A coalition of healthcare organizations is urging congressional leaders to pass legislation reforming the Medicare Clinical Laboratory Fee Schedule (CLFS) before payment cuts take effect Jan 1, 2026.
The coalition sent a letter on Oct 30 to House and Senate leadership supporting the Reforming and Enhancing Sustainable Updates to Laboratory Testing Services (RESULTS) Act (S. 2761/H.R. 5269), bipartisan legislation that would overhaul the current CLFS rate-setting process.
The bill would ensure CLFS rates are based on current commercial market data representative of independent laboratories, hospital outreach laboratories, and physician office laboratories. It would also reduce administrative data collection and reporting requirements for clinical laboratories while lessening administrative burden on the Centers for Medicare & Medicaid Services.

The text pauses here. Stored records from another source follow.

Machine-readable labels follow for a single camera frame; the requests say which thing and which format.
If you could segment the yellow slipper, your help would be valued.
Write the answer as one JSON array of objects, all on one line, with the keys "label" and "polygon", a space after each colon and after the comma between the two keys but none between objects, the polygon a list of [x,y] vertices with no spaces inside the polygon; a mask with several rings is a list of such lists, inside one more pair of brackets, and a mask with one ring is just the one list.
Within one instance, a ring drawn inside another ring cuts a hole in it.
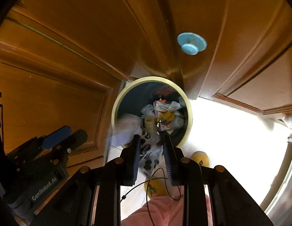
[{"label": "yellow slipper", "polygon": [[196,151],[192,154],[191,159],[197,162],[200,166],[210,167],[210,159],[205,152]]},{"label": "yellow slipper", "polygon": [[146,181],[144,183],[144,190],[149,199],[168,195],[163,179],[152,179],[150,181]]}]

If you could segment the pink trousers leg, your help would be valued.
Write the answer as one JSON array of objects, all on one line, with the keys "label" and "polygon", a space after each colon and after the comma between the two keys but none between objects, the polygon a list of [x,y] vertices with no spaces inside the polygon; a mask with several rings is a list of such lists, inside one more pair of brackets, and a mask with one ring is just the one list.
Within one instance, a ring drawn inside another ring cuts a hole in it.
[{"label": "pink trousers leg", "polygon": [[183,187],[153,195],[148,203],[122,220],[121,225],[182,225]]}]

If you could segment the wooden cabinet doors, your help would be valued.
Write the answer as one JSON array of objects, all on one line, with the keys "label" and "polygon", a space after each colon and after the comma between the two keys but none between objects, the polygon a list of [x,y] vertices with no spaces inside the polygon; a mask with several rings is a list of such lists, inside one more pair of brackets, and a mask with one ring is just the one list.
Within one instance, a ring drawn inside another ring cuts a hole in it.
[{"label": "wooden cabinet doors", "polygon": [[[207,48],[184,53],[185,32]],[[292,0],[0,0],[4,150],[69,125],[89,135],[78,159],[100,156],[118,87],[144,76],[189,98],[290,113],[292,87],[263,95],[254,83],[291,51]]]}]

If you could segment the black white patterned bag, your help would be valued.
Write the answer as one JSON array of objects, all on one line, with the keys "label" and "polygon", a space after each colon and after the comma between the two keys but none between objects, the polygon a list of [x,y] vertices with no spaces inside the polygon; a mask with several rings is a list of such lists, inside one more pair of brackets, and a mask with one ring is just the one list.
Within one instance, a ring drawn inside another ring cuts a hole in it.
[{"label": "black white patterned bag", "polygon": [[157,132],[149,133],[143,127],[141,127],[139,135],[141,140],[138,170],[146,178],[151,178],[160,163],[163,152],[161,136]]}]

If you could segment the blue cabinet knob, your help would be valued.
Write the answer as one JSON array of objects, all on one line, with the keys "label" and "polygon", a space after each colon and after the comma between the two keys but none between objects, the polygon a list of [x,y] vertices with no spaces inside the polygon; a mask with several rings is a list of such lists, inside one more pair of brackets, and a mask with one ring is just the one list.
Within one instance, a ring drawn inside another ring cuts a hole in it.
[{"label": "blue cabinet knob", "polygon": [[203,37],[198,34],[185,32],[177,37],[177,42],[181,50],[187,55],[196,55],[207,48],[207,43]]}]

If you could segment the loofah sponge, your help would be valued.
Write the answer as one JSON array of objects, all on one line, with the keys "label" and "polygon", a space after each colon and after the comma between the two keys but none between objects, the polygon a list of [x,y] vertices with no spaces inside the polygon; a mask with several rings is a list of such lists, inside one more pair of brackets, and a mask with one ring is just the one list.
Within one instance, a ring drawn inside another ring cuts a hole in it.
[{"label": "loofah sponge", "polygon": [[144,128],[149,134],[156,133],[156,118],[154,116],[146,116],[144,118]]}]

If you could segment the round black trash bin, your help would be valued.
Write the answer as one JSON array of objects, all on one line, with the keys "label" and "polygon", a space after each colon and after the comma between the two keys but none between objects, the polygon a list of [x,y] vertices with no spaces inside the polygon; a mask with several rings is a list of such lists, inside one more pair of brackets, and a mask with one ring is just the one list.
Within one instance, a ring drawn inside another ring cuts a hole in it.
[{"label": "round black trash bin", "polygon": [[171,103],[175,119],[171,122],[170,134],[174,146],[183,146],[190,134],[193,114],[190,101],[184,91],[174,82],[147,76],[129,83],[119,93],[112,110],[113,134],[133,132],[138,126],[144,127],[144,118],[155,116],[154,101]]}]

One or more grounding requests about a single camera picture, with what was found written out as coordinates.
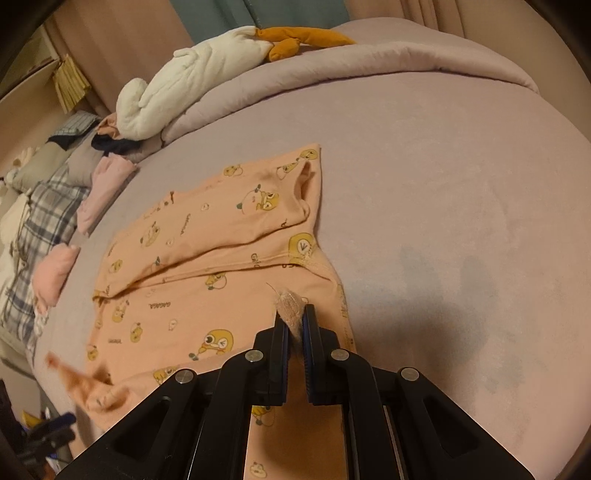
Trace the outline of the salmon pink folded garment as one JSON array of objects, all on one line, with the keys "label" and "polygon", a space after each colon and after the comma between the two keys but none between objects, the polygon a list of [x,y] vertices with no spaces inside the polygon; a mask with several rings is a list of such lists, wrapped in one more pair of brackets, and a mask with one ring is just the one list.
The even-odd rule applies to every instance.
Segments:
[{"label": "salmon pink folded garment", "polygon": [[35,311],[46,315],[57,305],[61,290],[79,255],[78,246],[58,244],[36,266],[32,277]]}]

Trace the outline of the grey mauve pillow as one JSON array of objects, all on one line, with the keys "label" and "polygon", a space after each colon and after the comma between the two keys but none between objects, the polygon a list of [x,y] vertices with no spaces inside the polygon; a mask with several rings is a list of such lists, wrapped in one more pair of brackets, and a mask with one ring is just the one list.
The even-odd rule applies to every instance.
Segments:
[{"label": "grey mauve pillow", "polygon": [[28,162],[12,177],[10,186],[19,192],[26,192],[39,182],[49,180],[61,167],[66,167],[68,185],[89,188],[92,173],[102,156],[90,145],[89,140],[82,141],[68,151],[55,142],[47,142],[27,155]]}]

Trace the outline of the peach cartoon print garment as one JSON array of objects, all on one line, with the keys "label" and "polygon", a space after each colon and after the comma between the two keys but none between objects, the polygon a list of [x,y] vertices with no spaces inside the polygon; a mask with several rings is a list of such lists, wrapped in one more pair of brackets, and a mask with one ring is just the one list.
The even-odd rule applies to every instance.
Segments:
[{"label": "peach cartoon print garment", "polygon": [[92,301],[86,366],[55,355],[74,403],[107,431],[182,368],[204,373],[252,346],[286,303],[353,348],[342,282],[317,236],[317,144],[226,167],[197,189],[172,191],[119,232]]}]

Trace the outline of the yellow straw hanging bundle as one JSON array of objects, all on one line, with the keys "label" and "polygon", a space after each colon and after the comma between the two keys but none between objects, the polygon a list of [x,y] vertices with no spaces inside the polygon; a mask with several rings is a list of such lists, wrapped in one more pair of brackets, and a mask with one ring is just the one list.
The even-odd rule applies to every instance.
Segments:
[{"label": "yellow straw hanging bundle", "polygon": [[66,55],[52,73],[52,81],[64,113],[70,113],[91,90],[91,84],[75,61]]}]

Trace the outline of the teal curtain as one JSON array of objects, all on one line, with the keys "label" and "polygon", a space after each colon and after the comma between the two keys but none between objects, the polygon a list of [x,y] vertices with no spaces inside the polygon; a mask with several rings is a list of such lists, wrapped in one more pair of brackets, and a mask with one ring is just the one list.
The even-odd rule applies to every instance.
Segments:
[{"label": "teal curtain", "polygon": [[332,28],[349,21],[342,0],[177,0],[171,5],[194,43],[240,26]]}]

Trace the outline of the pink folded ribbed garment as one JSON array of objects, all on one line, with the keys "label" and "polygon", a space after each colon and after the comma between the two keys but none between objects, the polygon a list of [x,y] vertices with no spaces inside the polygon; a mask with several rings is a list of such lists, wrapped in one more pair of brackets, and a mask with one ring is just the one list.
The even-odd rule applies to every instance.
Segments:
[{"label": "pink folded ribbed garment", "polygon": [[126,182],[135,174],[137,166],[126,158],[109,154],[98,162],[91,176],[89,195],[77,209],[77,230],[89,235]]}]

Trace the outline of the small striped folded cloth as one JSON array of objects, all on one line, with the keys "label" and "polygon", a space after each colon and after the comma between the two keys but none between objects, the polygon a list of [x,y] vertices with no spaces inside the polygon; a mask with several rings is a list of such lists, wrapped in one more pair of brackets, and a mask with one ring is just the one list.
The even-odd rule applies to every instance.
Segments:
[{"label": "small striped folded cloth", "polygon": [[63,150],[68,150],[95,127],[99,121],[100,117],[95,114],[86,111],[75,112],[48,137],[47,141],[57,144]]}]

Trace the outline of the dark navy garment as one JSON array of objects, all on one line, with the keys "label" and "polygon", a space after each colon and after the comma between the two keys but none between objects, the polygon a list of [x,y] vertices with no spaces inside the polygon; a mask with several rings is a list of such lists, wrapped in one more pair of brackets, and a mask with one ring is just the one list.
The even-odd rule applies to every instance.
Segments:
[{"label": "dark navy garment", "polygon": [[137,150],[141,146],[141,141],[128,139],[113,139],[109,135],[95,134],[91,140],[91,147],[105,155],[109,153],[117,155],[126,155]]}]

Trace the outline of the white goose plush toy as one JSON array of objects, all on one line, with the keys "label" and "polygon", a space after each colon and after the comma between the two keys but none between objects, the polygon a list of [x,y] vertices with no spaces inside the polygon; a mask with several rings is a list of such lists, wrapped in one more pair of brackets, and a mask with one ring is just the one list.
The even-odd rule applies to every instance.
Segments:
[{"label": "white goose plush toy", "polygon": [[324,49],[354,42],[338,31],[314,27],[242,26],[229,30],[174,51],[150,81],[128,81],[116,101],[116,128],[125,139],[148,139],[207,92],[266,60],[294,57],[303,45]]}]

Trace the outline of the plaid pillow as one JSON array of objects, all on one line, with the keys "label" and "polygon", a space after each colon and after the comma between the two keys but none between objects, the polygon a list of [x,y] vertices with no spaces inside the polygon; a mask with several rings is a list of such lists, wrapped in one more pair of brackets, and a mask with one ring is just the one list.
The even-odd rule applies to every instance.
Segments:
[{"label": "plaid pillow", "polygon": [[76,211],[88,192],[69,182],[69,166],[64,164],[25,195],[28,210],[8,247],[15,273],[1,289],[1,339],[21,355],[35,349],[39,336],[34,327],[34,270],[54,246],[70,242]]}]

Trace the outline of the mauve bed sheet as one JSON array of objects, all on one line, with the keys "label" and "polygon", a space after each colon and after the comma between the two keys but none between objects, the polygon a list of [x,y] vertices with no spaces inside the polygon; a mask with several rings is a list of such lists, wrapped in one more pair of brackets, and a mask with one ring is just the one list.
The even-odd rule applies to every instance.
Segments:
[{"label": "mauve bed sheet", "polygon": [[287,91],[147,159],[81,253],[37,344],[86,365],[91,301],[114,235],[224,169],[322,147],[318,243],[360,353],[422,371],[538,479],[590,425],[590,144],[523,86],[394,73]]}]

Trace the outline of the mauve folded duvet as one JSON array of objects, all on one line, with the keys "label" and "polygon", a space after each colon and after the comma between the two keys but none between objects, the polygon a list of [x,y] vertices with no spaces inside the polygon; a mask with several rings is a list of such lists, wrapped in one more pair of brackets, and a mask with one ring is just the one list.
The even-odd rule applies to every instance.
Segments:
[{"label": "mauve folded duvet", "polygon": [[507,82],[535,93],[538,86],[521,67],[471,40],[410,20],[380,17],[335,27],[355,45],[307,53],[256,67],[213,88],[160,133],[176,139],[271,96],[322,82],[404,72],[443,72]]}]

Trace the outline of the pink beige curtain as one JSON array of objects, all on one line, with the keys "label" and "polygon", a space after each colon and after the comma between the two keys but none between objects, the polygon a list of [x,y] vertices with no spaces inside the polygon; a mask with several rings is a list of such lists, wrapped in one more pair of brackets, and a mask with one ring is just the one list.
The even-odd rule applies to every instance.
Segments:
[{"label": "pink beige curtain", "polygon": [[174,51],[192,44],[172,4],[160,0],[65,1],[45,28],[109,112],[129,80],[150,80]]}]

Without congressional action, approximately 800 laboratory tests will face payment cuts of up to 15% beginning Jan 1, 2026, according to the coalition letter.
“The CLFS represents less than 1% of total Medicare spending, while clinical laboratory services inform 70% of clinical decision making,” the organizations wrote. “Timely access to innovative clinical laboratory tests is critical to the prevention, early detection, therapy selection, and effective management of chronic and life-threatening diseases.”
Current System Based on Limited Data
The coalition cited problems with the current system established by the 2014 Protecting Access to Medicare Act. The initial 2017 data collection captured information from less than 1% of clinical laboratories’ private payor data to determine CLFS rates, resulting in what the organizations called “artificially low payment rates.”
The limited data collection cut nearly $4 billion from the CLFS in the first three years following implementation, according to the letter.
Congress has delayed payment cuts for five consecutive years and postponed data reporting requirements for six years due to concerns about the system’s impact on patient access to laboratory services, the letter notes. The RESULTS Act would provide permanent relief by stabilizing Medicare payments and potentially encouraging more diagnostic innovation, while eliminating the pending payment reductions for clinical laboratory services, according to the coalition.
The coalition includes organizations representing laboratories, physicians, hospitals and health systems, healthcare providers, laboratory professionals, and diagnostic manufacturers.